More details from two drug programs up for approval this year to treat a rare genetic disease emerged yesterday, published in side-by-side papers in the New England Journal of Medicine.
In one sense, the new papers hold no surprises, but they reinforce the similarities and differences between the closely watched drugs, one from Akcea Therapeutics (NASDAQ: [[ticker:AKCA]]), the other from Alnylam Pharmaceuticals [[NASDAQ: [[ticker:ALNY]]). An accompanying editorial in the journal praises the drugs for hitting their goals in the “landmark” trials. But the author, Joel Buxbaum of the Scripps Research Institute in San Diego, also underscores that as much as half of the patients in those trials did not respond to either drug, and to date there is no underlying biological key to know who might respond or not. This could have real-world ramifications in how the drugs are paid for.

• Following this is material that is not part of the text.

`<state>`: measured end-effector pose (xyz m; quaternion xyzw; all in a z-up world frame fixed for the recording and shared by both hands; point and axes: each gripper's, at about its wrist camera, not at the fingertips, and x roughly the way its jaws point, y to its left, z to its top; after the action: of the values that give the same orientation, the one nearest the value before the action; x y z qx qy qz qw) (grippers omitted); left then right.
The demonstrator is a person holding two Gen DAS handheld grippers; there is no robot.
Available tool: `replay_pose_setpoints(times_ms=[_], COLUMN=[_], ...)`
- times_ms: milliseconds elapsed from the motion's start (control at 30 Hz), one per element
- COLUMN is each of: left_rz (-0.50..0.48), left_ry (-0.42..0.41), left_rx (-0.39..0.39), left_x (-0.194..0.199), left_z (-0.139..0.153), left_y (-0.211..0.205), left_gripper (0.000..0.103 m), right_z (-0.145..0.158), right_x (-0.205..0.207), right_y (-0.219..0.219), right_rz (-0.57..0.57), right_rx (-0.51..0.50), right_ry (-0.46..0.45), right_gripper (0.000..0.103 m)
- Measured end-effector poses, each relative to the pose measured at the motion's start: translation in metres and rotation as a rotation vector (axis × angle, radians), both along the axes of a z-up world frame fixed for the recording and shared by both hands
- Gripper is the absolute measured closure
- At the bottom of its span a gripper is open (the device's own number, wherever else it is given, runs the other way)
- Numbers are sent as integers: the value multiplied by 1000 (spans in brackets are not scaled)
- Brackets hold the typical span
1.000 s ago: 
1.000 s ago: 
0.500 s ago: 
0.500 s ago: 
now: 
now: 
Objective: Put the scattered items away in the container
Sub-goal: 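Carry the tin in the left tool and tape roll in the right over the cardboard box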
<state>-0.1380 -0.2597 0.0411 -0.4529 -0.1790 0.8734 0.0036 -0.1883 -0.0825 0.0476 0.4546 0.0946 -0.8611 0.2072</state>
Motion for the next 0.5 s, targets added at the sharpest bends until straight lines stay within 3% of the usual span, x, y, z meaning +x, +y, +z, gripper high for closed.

“Although each of the trials unequivocally shows a therapeutic effect, there remain questions. Would a single patient have a response to each of the therapeutics to the same degree? If so, it is in the patient’s interest to use the least expensive therapy,” writes Buxbaum.
The disease in question is transthyretin amyloidosis, or ATTR. People who have inherited the disease produce a mutated version of the protein transthyretin, which normally helps ferry vitamin A around the body. The mutant version results in misfolded clumps of the protein that wreak havoc in the nervous system and other organs and result in pain, organ failure, and early death. The experimental drugs have been tested only in ATTR patients whose symptoms include neuropathy—about two-thirds of the 50,000 who are diagnosed worldwide each year. Some patients suffer heart damage but not nerve damage; they will not be covered if the drugs are approved this year.

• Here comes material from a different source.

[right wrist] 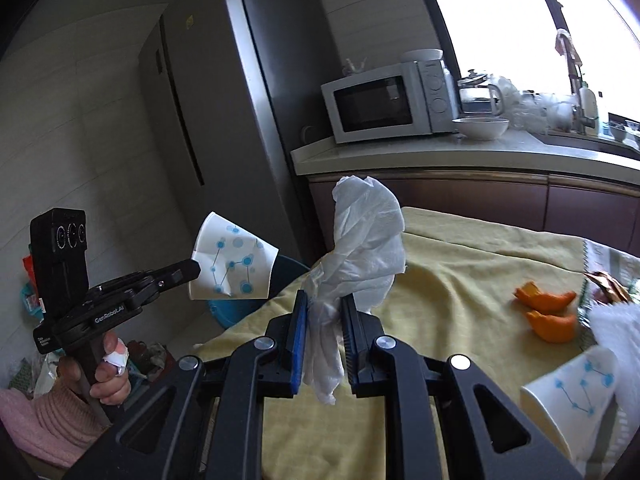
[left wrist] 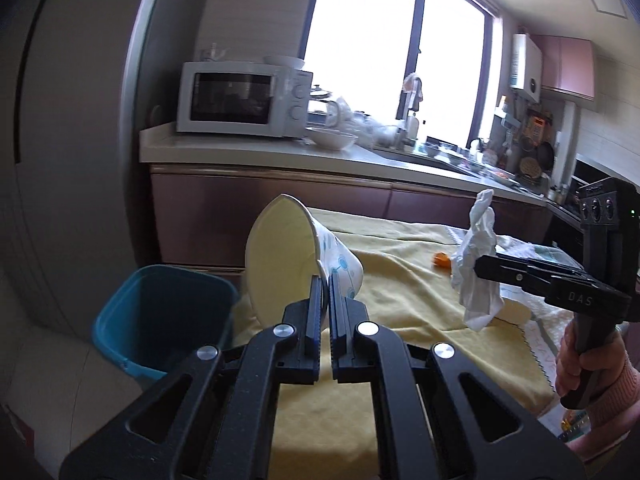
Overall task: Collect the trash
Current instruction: 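Carry tissue and cup to the teal bin and release both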
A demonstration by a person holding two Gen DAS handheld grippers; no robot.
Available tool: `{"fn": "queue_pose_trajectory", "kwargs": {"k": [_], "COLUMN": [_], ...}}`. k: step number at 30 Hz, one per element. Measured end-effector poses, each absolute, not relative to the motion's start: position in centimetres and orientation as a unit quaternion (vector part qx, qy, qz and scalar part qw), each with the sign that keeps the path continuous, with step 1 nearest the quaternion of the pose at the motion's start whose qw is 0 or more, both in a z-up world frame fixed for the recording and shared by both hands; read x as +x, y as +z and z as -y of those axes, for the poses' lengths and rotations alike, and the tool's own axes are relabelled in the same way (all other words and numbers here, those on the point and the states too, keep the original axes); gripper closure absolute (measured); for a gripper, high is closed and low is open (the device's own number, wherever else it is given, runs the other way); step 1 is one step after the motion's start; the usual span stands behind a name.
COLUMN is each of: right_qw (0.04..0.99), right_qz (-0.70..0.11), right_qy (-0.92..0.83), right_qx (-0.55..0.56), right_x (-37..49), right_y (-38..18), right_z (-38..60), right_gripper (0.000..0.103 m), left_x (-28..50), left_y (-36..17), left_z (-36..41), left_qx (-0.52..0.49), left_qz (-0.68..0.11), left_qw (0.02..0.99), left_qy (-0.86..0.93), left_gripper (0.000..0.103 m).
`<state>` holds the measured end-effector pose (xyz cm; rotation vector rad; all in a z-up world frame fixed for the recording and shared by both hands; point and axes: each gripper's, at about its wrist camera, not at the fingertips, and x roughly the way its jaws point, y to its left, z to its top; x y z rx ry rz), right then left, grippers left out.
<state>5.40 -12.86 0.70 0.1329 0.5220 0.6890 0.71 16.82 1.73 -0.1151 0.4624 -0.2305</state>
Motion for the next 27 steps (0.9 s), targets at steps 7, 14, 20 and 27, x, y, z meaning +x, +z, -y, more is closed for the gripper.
{"fn": "queue_pose_trajectory", "kwargs": {"k": [7, 14, 20, 27], "right_qw": [0.868, 0.84, 0.819, 0.799], "right_qz": [-0.274, -0.313, -0.362, -0.416], "right_qy": [0.411, 0.441, 0.445, 0.435], "right_qx": [0.045, 0.04, 0.034, 0.018], "right_x": [10.8, 15.1, 17.4, 19.5], "right_y": [1.3, 0.6, -1.4, -4.2], "right_z": [3.9, -3.5, -8.3, -12.2], "right_gripper": [0.087, 0.085, 0.084, 0.079], "left_x": [5.1, 8.7, 10.8, 12.9], "left_y": [-0.4, -3.8, -6.5, -8.9], "left_z": [-24.9, -28.3, -30.0, -31.2], "left_qx": [-0.059, -0.06, -0.076, -0.091], "left_qz": [-0.265, -0.306, -0.338, -0.375], "left_qw": [0.962, 0.95, 0.938, 0.922], "left_qy": [-0.006, 0.031, 0.031, 0.032], "left_gripper": [0.099, 0.099, 0.099, 0.099]}}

Alnylam’s drug candidate patisiran has an FDA approval decision deadline of August 11. Akcea’s inotersen is due for an approval decision October 6, after the FDA pushed back the deadline by three months. Announced in May, the delay has arguably been the biggest stumble for either company so far; it knocked more than 20 percent off Akcea’s share price, which has since recovered.
Both Alnylam and Akcea’s parent company Ionis Pharmaceuticals (NASDAQ: [[ticker:IONS]]) released important Phase 3 data last year. (Ionis was in charge of inotersen until March of this year.)
Both noted that their drugs hit their main goals. Both alleviated the neuropathy that the buildup of misfolded proteins causes. Because trials have different designs and circumstances, comparing the size of the effect across trials is frowned upon by researchers and statisticians.
However, it’s clear that the drugs differ in two main ways: Where they are meant to be administered, and safety concerns. These issues will be important for patients and physicians if both experimental drugs gain FDA approval.
Patisiran is an infusion administered every three weeks in a clinic. Inotersen is a biweekly self-administered injection. Akcea is banking on the convenience of self-injection at home as a “benefit that allows [patients] to incorporate the drug into their lives,” says Akcea CEO and president Paula Soteropoulos.
At least one doctor who treats ATTR patients downplayed the difference between going to a clinic and injecting at home. “There will be workarounds for the logistical barriers,” says Morie Gertz of the Mayo Clinic in Rochester, MN.
A bigger issue for practicing physicians, he says, is knowing if a drug is working for a particular patient. “A key question is, ‘When do I stop one and try the other?'” says Gertz. “There’s no evidence to guide you.” Even in the two clinical trials, there was no trigger to stop an ineffective treatment, like there is in a cancer trial when a patient’s tumor starts to grow again.
Other than relying on patient feedback, there will be no way to regularly check a patient’s progress. The test (known as mNIS+7) both companies used in their trials to measure the main goal—a patient’s neuropathy improvement—is not widely available at all treatment centers, says Gertz, so patients taking one of the drugs will probably not get regular mNIS+7 check-ups. (Gertz took part in inotersen’s Phase 3 study and has been paid speaking fees by both Akcea and Alnylam.)
The question might be moot if insurers limit access to only one drug, a common practice when similar drugs are in competition. But strictly based on treatment effect, doctors at first will be feeling their way. “It will be a real challenge to know if a drug is working well or not,” says Gertz.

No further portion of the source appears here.